━━━ MATERIAL TO PROCESS ━━━

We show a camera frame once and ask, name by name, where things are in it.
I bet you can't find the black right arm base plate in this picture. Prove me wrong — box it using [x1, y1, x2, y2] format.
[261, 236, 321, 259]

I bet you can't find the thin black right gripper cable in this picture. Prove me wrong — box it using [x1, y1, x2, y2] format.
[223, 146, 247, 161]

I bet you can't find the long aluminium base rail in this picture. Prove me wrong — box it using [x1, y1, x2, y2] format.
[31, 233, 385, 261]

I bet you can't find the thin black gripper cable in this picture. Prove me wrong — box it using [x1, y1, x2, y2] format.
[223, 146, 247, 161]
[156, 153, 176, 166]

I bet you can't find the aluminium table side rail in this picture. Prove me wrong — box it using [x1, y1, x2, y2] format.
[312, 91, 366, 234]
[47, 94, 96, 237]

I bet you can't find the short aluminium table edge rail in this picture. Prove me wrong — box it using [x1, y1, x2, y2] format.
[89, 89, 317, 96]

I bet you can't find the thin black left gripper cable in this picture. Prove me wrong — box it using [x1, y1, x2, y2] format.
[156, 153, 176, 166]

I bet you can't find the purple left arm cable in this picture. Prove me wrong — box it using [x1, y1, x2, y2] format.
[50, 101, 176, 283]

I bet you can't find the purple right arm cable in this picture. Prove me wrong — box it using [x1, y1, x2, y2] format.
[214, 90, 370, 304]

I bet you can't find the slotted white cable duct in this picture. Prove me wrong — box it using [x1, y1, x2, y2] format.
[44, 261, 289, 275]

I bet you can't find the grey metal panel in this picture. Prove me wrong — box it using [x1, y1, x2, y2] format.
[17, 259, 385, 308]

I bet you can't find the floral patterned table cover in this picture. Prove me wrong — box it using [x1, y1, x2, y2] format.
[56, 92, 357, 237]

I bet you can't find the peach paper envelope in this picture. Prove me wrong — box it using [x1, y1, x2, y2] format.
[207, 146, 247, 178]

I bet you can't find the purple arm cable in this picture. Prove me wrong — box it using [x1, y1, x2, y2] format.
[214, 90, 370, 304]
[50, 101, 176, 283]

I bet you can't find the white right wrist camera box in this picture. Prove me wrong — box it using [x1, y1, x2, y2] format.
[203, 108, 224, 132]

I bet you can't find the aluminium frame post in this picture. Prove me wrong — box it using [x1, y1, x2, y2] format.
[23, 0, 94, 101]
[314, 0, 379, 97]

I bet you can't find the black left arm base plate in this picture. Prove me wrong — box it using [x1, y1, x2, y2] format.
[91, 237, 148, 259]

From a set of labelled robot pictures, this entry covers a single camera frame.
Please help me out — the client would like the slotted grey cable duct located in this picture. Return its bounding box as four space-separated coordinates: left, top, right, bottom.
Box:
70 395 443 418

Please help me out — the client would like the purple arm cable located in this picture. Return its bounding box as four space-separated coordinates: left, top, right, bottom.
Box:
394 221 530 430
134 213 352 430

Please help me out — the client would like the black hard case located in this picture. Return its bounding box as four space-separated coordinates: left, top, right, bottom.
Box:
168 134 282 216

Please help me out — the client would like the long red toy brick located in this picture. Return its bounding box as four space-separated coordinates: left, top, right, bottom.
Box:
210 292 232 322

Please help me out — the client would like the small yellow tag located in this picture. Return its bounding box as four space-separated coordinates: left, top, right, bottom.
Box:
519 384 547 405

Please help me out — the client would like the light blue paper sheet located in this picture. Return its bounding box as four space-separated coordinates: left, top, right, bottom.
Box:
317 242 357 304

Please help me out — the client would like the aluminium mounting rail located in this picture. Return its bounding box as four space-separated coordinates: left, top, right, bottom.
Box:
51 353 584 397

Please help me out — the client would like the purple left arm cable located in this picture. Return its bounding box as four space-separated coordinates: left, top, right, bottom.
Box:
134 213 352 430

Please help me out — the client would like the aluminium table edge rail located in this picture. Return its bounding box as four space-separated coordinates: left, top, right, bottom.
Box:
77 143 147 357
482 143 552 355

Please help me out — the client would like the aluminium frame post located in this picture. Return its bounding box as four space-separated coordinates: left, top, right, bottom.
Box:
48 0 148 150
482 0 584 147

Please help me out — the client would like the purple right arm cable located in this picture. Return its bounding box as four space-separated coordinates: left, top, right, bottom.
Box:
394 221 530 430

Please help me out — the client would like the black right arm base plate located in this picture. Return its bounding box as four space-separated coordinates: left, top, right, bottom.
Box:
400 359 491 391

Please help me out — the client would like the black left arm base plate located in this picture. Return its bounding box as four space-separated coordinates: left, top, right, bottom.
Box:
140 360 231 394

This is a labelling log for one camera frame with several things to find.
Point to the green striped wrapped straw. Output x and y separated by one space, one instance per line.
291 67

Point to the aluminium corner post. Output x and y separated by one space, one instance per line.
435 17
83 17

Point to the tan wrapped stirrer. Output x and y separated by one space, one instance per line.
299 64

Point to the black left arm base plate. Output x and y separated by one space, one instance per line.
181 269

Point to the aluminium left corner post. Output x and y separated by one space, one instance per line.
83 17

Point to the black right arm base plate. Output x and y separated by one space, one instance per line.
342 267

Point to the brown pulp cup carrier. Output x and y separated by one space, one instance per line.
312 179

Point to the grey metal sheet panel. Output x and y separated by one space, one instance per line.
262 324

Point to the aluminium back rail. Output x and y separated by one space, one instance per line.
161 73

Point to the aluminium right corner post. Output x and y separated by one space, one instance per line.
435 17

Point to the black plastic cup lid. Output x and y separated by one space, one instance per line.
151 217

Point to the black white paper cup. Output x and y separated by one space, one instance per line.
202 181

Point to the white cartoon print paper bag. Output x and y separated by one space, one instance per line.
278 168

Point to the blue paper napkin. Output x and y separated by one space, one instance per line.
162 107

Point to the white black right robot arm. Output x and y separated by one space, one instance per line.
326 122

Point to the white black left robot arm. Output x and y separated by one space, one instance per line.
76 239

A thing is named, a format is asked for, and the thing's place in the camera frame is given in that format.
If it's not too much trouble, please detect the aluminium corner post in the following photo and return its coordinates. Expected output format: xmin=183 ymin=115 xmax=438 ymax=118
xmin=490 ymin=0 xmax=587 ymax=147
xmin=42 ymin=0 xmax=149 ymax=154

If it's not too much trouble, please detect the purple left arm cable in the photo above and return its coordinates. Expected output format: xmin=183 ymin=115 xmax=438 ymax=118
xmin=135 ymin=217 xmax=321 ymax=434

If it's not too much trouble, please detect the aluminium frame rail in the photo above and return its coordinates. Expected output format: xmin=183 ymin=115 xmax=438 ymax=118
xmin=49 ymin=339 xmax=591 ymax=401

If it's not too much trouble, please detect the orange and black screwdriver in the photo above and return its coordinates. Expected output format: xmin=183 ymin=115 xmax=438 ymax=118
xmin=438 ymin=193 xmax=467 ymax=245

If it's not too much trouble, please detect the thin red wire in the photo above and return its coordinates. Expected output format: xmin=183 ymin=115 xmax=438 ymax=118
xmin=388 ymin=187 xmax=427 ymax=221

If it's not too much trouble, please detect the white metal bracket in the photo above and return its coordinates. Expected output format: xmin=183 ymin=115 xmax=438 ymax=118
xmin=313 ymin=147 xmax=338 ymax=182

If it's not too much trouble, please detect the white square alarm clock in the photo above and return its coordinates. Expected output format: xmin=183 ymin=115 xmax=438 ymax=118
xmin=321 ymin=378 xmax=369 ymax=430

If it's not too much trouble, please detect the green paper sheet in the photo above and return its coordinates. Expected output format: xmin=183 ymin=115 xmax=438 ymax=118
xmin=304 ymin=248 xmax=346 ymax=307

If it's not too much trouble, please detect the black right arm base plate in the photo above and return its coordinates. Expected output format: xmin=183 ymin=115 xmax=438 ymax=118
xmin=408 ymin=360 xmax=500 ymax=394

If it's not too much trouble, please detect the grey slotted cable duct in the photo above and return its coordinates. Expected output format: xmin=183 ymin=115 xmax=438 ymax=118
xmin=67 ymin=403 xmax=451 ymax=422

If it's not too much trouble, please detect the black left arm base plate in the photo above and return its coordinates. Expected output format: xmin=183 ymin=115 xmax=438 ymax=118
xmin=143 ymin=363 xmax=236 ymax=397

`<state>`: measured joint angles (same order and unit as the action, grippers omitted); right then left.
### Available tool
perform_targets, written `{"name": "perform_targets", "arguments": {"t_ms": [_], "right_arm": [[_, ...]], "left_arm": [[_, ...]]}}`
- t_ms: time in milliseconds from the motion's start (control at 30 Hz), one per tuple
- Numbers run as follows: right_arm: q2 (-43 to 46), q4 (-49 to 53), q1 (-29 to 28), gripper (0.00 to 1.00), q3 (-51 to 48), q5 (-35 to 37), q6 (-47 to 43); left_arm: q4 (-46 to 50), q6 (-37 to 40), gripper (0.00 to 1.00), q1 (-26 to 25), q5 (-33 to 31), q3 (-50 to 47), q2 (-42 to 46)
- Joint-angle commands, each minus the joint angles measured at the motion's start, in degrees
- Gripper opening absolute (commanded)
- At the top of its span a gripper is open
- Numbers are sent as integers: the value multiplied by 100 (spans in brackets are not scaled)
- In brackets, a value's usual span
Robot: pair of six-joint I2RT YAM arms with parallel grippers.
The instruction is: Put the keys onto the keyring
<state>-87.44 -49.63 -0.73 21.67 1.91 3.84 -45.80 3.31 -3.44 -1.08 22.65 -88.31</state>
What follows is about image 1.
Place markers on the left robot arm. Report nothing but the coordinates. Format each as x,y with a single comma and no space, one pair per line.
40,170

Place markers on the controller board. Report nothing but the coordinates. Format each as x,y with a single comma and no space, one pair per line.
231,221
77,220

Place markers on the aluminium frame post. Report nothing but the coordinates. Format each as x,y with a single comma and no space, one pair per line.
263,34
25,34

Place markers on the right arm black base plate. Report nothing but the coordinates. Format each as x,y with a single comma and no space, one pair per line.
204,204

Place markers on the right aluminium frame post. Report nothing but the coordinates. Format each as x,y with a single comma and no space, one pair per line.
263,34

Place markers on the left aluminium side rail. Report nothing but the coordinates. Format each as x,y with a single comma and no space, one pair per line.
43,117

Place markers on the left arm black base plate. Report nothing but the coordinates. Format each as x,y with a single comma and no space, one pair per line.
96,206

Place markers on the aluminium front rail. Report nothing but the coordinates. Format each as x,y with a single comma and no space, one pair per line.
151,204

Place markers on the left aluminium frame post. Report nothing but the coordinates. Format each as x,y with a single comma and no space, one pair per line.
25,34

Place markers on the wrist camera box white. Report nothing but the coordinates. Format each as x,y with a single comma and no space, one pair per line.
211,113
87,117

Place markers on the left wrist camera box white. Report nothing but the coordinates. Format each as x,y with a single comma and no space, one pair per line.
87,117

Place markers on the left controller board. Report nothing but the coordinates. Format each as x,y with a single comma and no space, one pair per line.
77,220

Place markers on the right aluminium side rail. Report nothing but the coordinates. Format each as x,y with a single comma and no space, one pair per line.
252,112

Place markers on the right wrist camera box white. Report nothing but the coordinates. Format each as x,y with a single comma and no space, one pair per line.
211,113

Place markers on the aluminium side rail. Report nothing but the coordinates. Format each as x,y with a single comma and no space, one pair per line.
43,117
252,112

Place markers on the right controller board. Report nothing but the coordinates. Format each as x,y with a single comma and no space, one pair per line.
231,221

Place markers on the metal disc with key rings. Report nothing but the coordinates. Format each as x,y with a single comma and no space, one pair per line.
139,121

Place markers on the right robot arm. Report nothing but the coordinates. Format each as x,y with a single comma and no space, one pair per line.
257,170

━━━

Gather from the records above every line containing the string "angles".

SOLUTION.
`<state>`: measured joint angles (same order and unit as the action, grippers omitted); right then left.
- Joint-angle commands, each minus the joint angles measured at the motion's start, in degrees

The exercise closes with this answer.